■ Records for this task
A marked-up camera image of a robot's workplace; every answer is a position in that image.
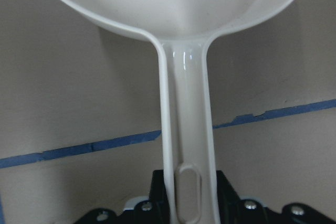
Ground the white plastic dustpan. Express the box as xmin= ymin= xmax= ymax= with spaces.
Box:
xmin=61 ymin=0 xmax=293 ymax=223

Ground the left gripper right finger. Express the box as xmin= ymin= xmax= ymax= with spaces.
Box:
xmin=216 ymin=170 xmax=268 ymax=223

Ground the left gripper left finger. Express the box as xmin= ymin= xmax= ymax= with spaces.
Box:
xmin=124 ymin=170 xmax=170 ymax=224

■ Your goal
Locate the line with "Ground the left gripper left" in the entries above; extract it and every line after it, verbatim.

■ Result of this exercise
Ground the left gripper left finger. Express the box as xmin= ymin= xmax= ymax= with spaces.
Box:
xmin=124 ymin=170 xmax=170 ymax=224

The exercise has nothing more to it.